## How to complete this task:
Each line of the listing must be set down exactly as it stands.

## Given information:
----------
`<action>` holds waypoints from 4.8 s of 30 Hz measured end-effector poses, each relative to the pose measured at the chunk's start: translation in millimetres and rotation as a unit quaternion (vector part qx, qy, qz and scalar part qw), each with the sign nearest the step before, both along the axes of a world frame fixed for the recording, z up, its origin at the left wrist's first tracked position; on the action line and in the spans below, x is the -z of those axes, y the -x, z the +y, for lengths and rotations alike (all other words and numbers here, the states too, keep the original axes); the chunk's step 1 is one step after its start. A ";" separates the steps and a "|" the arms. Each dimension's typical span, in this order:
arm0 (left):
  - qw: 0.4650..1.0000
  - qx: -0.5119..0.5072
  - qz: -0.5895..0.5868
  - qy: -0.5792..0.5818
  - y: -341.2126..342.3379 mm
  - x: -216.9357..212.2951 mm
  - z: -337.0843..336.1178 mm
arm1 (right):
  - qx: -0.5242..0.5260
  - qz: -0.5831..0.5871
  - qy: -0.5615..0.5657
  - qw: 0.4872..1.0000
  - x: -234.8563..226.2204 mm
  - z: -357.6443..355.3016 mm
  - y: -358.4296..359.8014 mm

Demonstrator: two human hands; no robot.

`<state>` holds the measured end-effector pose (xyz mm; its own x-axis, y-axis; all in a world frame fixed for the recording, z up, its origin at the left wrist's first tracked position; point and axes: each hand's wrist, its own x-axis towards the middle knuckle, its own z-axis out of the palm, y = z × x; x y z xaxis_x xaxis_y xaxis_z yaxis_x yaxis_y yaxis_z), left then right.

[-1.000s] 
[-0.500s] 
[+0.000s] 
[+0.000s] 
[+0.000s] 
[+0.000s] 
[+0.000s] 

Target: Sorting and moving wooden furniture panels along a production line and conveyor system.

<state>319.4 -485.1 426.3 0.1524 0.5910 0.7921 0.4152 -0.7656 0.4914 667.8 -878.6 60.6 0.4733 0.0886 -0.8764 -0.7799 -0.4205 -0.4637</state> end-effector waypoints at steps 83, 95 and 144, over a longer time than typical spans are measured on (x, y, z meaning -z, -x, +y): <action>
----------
## Response:
`<action>` holds waypoints from 4.8 s of 30 Hz measured end-effector poses, each relative to the pose measured at the chunk's start: translation in millimetres and rotation as a unit quaternion (vector part qx, qy, qz and scalar part qw), each with the sign nearest the step before, both along the axes of a world frame fixed for the recording, z up, its origin at the left wrist's first tracked position; on the action line and in the spans below, x is the -z of those axes, y the -x, z the +y, for lengths and rotations alike (all other words and numbers here, the states too, keep the original axes); the chunk's step 1 is one step after its start. A ";" separates the steps and a "|" the arms. Each dimension's typical span, in this order:
arm0 (left):
  - qw: 0.4650..1.0000
  - qx: -0.5119..0.5072
  - qz: -0.5895..0.5868
  - qy: -0.5792..0.5818
  - y: -341.2126..342.3379 mm
  - x: -216.9357..212.2951 mm
  - z: -337.0843..336.1178 mm
arm1 (right):
  - qx: -0.5242..0.5260
  - qz: -0.5831..0.5871
  - qy: -0.5615..0.5657
  - qw: 0.4872..1.0000
  - x: -234.8563..226.2204 mm
  - z: -357.6443..355.3016 mm
  - y: -358.4296..359.8014 mm

Demonstrator: two human hands; no robot.

`<state>` holds the measured end-effector pose (xyz mm; its own x-axis, y-axis; all in a world frame fixed for the recording, z up, its origin at the left wrist's first tracked position; point and axes: each hand's wrist, its own x-axis towards the middle knuckle, its own z-axis out of the palm, y = z × x; x y z xaxis_x xaxis_y xaxis_z yaxis_x yaxis_y yaxis_z), left then right.

[-1.000s] 
[-0.500s] 
[+0.000s] 
[+0.000s] 
[+0.000s] 
[+0.000s] 
[+0.000s] 

Target: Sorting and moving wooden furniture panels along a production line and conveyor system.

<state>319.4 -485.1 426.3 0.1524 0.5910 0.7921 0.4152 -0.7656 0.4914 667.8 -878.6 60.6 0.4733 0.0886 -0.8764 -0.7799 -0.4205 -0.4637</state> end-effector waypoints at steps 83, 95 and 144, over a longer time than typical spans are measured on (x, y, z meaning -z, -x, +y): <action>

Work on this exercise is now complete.